Words like “synergy” and “interplay” are thrown around pretty liberally when discussing compatible jazz musicians, but with Cedar Walton and Billy Higgins this took on another level of meaning. It is difficult to reconcile the notion that they were not somehow plugged into the same brain, so uncanny is their coordination on virtually every level. My job as a music educator is to explain stuff, but I have about as little capacity to explain this level of interplay as I do to explain true love in purely scientific terms.
Wrapping up my Cedar tributes (and my lists, having recently devoted Top 10s to each of these men without the other), here are 10 highlights among the dozens and dozens of tracks these two collaborated on that have been essential to the development of my own musical conception.
1 ) “I Din’t Know What Time It Was” (from St. Thomas by the Sweet Basil Trio)
Cedar and Billy are joined on this sublimely swinging and well-developed live performance by the great Ron Carter on bass. If you doubt my “plugged into the same brain” hypothesis, listen to this and then try to formulate a credible argument to the contrary. It is also difficult to reconcile that this album, one of the greatest jazz trio sessions of the last 30 years, isn’t readily available, but you can still find it on CD, albeit likely used. What are you waiting for?
2 ) “Shadow of Your Smile” (from The In Sound by Eddie Harris)
This was Cedar and Billy’s first record date together (in a rhythm section, as above, with Ron Carter) but you wouldn’t know it from listening. I’ve said it before, but this is one of the most swinging performances in recorded history, and I’ll stand by that statement ‘til the end!
3 ) “Bolivia” (from Eastern Rebellion by Eastern Rebellion, sometimes issued under Cedar’s name)
The first incarnation of the great quartet Eastern Rebellion featured saxophonist George Coleman and bassist Sam Jones, both of whom are well-featured on the original recording of one of Cedar’s best-loved compositions.
4 ) “Satin Doll” (from The Trio, Vol. 1 by Cedar Walton)
“The Trio” in this case refers to these two plus David Williams on bass, and my goodness did these three (and David and Cedar after Billy’s passing) have a wonderful rapport. This performance, like so many of the standards they played together, sounds simultaneously extemporaneous and meticulously planned. I don’t really know how both can be true simultaneously, but that’s the way it is.

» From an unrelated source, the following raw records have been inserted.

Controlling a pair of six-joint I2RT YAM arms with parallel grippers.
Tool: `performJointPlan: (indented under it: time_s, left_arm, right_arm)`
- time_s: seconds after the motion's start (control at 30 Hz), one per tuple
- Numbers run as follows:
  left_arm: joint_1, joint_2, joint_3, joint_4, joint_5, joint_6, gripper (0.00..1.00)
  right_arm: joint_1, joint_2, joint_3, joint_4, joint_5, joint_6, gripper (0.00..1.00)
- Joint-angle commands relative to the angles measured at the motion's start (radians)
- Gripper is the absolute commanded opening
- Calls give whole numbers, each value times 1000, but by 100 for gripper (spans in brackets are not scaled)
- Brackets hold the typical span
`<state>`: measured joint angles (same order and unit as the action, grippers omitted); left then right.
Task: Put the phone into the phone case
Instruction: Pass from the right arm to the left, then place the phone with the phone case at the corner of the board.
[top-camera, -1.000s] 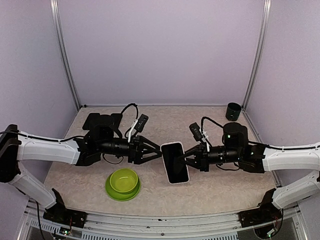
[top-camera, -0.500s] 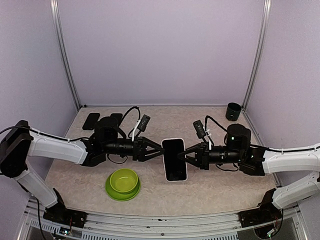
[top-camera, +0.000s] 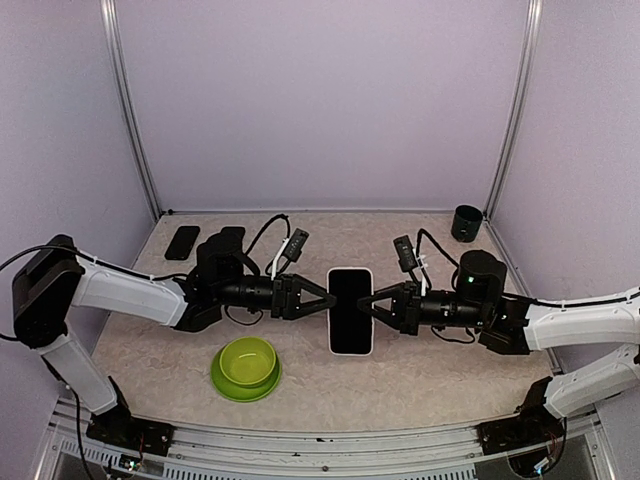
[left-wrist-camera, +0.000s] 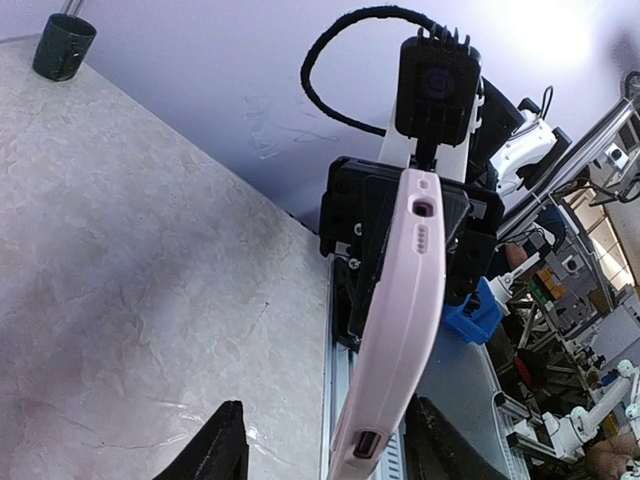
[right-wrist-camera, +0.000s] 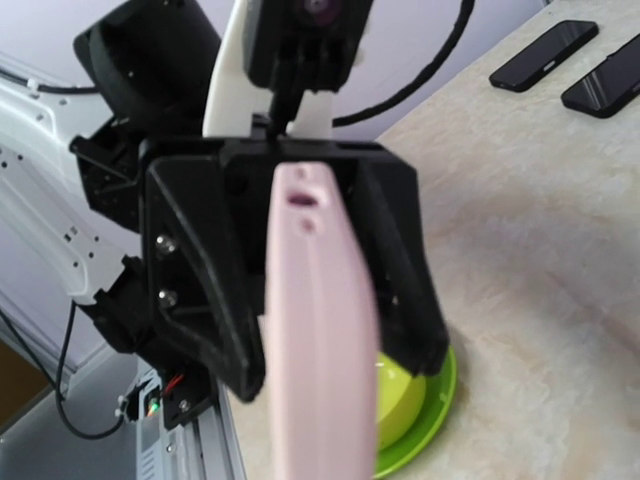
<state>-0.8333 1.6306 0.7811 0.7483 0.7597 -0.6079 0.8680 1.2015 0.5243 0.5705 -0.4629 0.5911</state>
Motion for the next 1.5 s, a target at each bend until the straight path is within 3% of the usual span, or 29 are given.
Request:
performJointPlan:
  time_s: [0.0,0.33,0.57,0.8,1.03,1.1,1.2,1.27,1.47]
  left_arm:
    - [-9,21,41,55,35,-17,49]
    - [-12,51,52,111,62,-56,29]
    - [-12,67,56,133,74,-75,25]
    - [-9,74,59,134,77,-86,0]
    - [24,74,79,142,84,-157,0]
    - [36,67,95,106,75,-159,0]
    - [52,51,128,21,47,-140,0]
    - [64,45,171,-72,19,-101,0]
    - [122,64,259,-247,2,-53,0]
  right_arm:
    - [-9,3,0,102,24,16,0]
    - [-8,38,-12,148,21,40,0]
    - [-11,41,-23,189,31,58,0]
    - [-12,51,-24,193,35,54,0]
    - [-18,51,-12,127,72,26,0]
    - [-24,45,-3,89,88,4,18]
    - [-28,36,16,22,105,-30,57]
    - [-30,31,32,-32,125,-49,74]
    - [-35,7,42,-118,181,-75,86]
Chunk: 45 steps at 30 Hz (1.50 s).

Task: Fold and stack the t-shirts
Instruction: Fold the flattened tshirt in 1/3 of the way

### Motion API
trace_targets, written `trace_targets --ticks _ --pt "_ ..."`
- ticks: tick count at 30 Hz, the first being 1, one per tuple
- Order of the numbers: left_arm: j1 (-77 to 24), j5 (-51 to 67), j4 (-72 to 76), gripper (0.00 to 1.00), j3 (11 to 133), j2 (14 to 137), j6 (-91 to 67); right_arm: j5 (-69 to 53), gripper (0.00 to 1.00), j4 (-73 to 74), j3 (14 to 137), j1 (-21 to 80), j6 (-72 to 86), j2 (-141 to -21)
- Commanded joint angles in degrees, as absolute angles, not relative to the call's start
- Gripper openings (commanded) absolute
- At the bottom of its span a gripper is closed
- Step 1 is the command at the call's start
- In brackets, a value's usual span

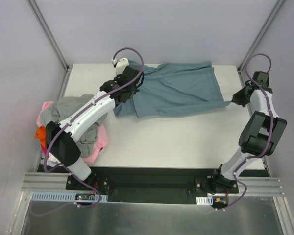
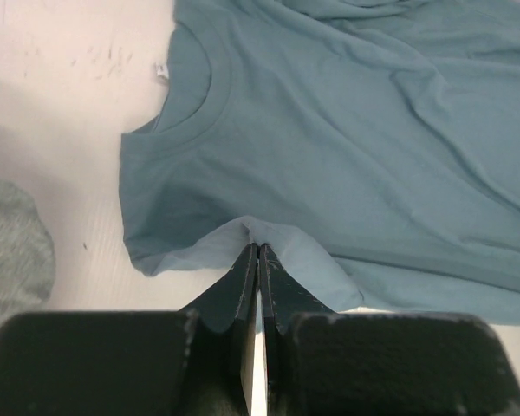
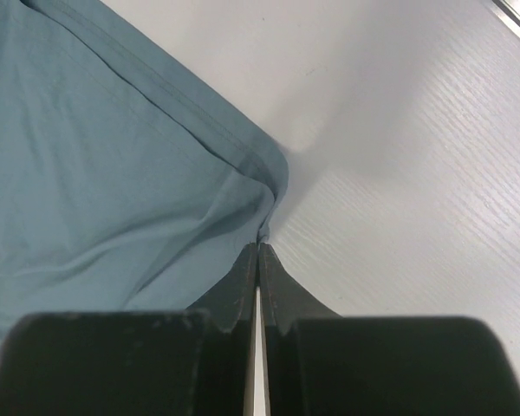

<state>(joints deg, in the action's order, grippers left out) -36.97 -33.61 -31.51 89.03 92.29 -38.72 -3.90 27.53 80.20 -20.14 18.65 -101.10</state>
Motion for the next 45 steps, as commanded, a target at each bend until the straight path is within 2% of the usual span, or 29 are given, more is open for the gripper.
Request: trace_targets --ticks 1,15,32,45 --pt "-35.3 -31.1 -25.8 0.00 93.1 94.0 -29.3 -4.6 0.01 27.9 83.8 -20.3 18.7 -102.7" --pt "-31.6 -28.8 -17.8 0.00 92.1 94.4 -22.6 -3.3 0.01 29.5 83.7 -20.3 22.6 -103.3" --pt "-28.4 -26.1 -12.1 0.00 87.6 91.2 -22.8 -9.4 0.01 32.5 95.0 -20.0 28.7 -110.1" --pt "-27.7 -22.4 -6.9 0.00 89.6 92.5 -17.2 -13.1 0.01 25.9 99.7 -20.0 34.9 -114.2"
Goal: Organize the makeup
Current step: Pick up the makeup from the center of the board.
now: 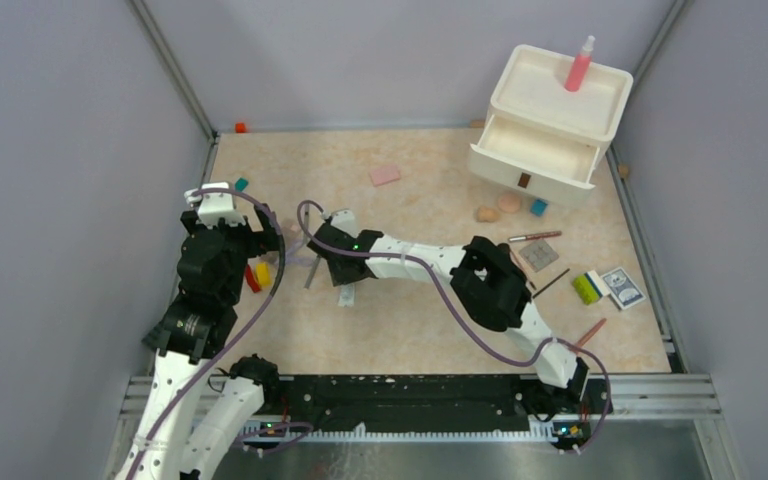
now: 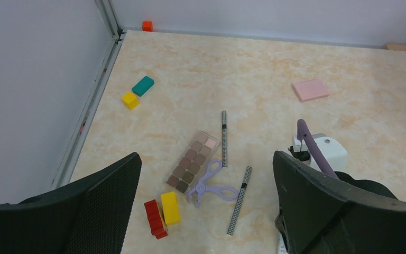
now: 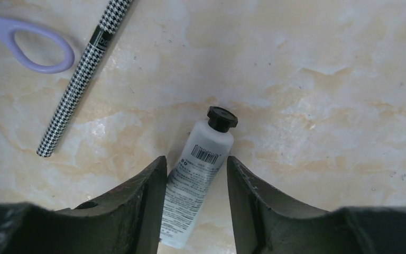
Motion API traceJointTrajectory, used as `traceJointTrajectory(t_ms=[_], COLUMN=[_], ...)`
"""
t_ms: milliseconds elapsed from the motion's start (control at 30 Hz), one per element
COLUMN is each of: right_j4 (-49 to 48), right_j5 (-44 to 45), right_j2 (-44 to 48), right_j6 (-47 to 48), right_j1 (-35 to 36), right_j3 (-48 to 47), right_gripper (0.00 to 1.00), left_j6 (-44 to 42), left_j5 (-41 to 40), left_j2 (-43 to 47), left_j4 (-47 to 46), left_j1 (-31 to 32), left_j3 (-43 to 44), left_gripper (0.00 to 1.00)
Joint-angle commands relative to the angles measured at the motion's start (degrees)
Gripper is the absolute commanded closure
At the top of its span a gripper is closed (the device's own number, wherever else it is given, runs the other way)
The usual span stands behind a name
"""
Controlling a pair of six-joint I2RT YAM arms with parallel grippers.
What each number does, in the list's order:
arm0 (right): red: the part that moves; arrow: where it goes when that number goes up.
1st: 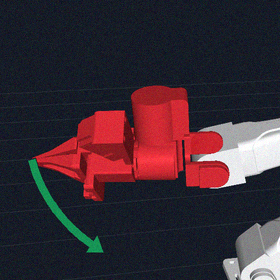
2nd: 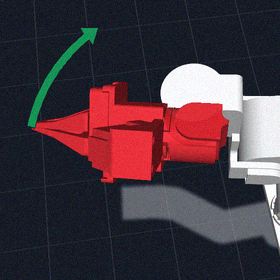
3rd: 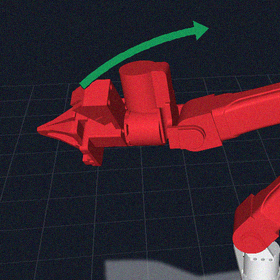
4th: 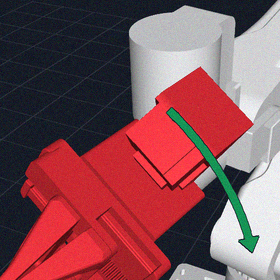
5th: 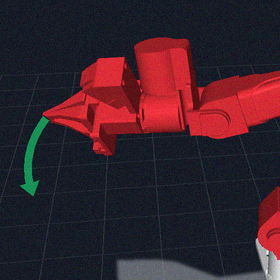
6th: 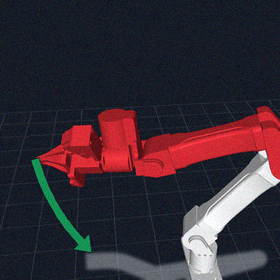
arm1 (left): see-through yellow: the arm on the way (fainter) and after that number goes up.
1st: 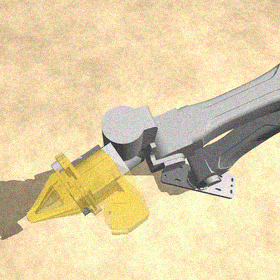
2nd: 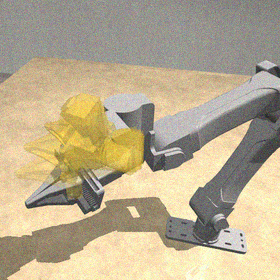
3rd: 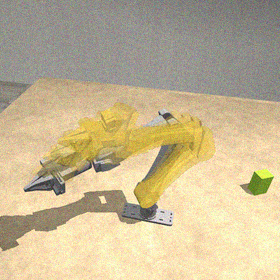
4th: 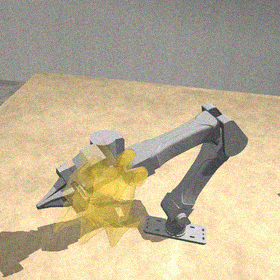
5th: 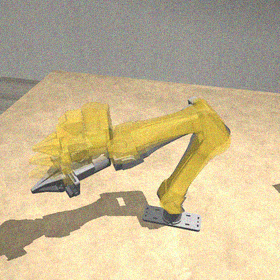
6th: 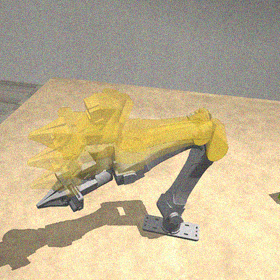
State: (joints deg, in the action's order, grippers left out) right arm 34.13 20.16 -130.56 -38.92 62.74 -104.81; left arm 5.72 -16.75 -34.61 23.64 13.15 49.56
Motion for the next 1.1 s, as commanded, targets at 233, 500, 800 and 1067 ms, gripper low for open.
traceJointTrajectory(t_ms=[233,500,800,1067], right_j4=[0.14,-5.44,-8.24,-2.07], right_j5=[3.08,-0.65,-2.57,2.43], right_j2=[4.33,13.88,32.58,42.12], right_j6=[2.49,5.88,19.26,25.85], right_j1=[-0.95,-5.89,-13.61,-28.52], right_j3=[2.43,12.17,18.37,12.76], right_gripper=[0.74,0.79,0.79,0.78], left_j6=[-0.24,-0.27,-0.49,-1.06], left_j5=[0.62,0.80,1.24,2.24], left_j2=[0.35,0.42,0.11,-0.32], left_j4=[-2.72,-2.72,-2.98,-4.20], left_j1=[-0.23,-0.23,-0.23,-0.23], left_j3=[-0.31,-0.38,-0.52,-1.27], left_gripper=[0.01,0.01,0.01,0.01])
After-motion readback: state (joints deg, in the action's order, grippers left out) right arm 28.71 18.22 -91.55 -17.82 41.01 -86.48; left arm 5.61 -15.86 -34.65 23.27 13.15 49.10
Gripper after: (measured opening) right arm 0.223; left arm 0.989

5 ) “Soweto” (from Soweto by Billy Higgins)
This fiery Higgins composition features bassist Tony Dumas (a longtime associate of Cedar and Billy) and tenor saxophonist Bob Berg, Coleman’s successor in Eastern Rebellion. And keep listening – the whole album is great and features (especially on the last track) some great guitar (!) and vocals (!!) by Higgins.
6 ) “A Nightingale Sang In Berkeley Square” (from Nature Boy by Jackie McLean)
Like any ballad that Cedar, Billy and David Williams played together, this is fluid, tender and well-arranged. This track gets extra points for sentimental value, however, as it was the second to last session that Cedar and Billy did together, as well as the last studio recording by the great Jackie McLean.
7 ) “Ugetsu” (from God Bless Jug and Sonny by Gene Ammons and Sonny Stitt)
Sonny and Jug actually sit this one out and give way to the rhythm section of Cedar, Billy and Sam Jones for this trio performance that ranks as my personal favorite among the numerous great versions of the song (including, of course, the wonderful Art Blakey version).
8 ) “Precipice” (from Roots by Slide Hampton Quintet featuring Clifford Jordan)
One of Cedar’s most durable relationships was with saxophonist Clifford Jordan, and this Jordan tune is a stellar example of the rapport that they (and Billy) shared. Slide Hampton sounds pretty darned good here too.
9 ) “Off Minor” (from Among Friends by Cedar Walton)
With Buster Williams on bass, this Monk tune gets a definitive Walton-Higgins treatment, with a super-tight arrangement and hard-swinging solo excursions.
10 ) “Dear Ruth” (from Simple Pleasures by Eastern Rebellion)
Featuring the Ralph Moore/David Williams incarnation of Eastern Rebellion, this beautiful uber-slow swing song (in the vein of the Basie/Neil Hefti “Lil’ Darlin’”) is Cedar’s tribute to his mother.
I think you left out “ I Mean You”. So let’s make it the top eleven tracks. !!
Great post! Ethan Iverson’s “Do the Math” essay “Cedar’s Blues” tipped me off to The Magic Triangle and Cedar’s partnerships with Higgins and Jordan. I’ve just collected lots of the records, and it’s great to have some tips on standout tracks to give close listens to.
I just posted on this topic and wondered if anyone else had this experience. Here you are! Thank you! It’s one of the stranger metaphysical moments I’ve witnessed in person. Forty years later it stays with me.
Hi Ken – thanks for the feedback, I’d be interested to read your writing on this!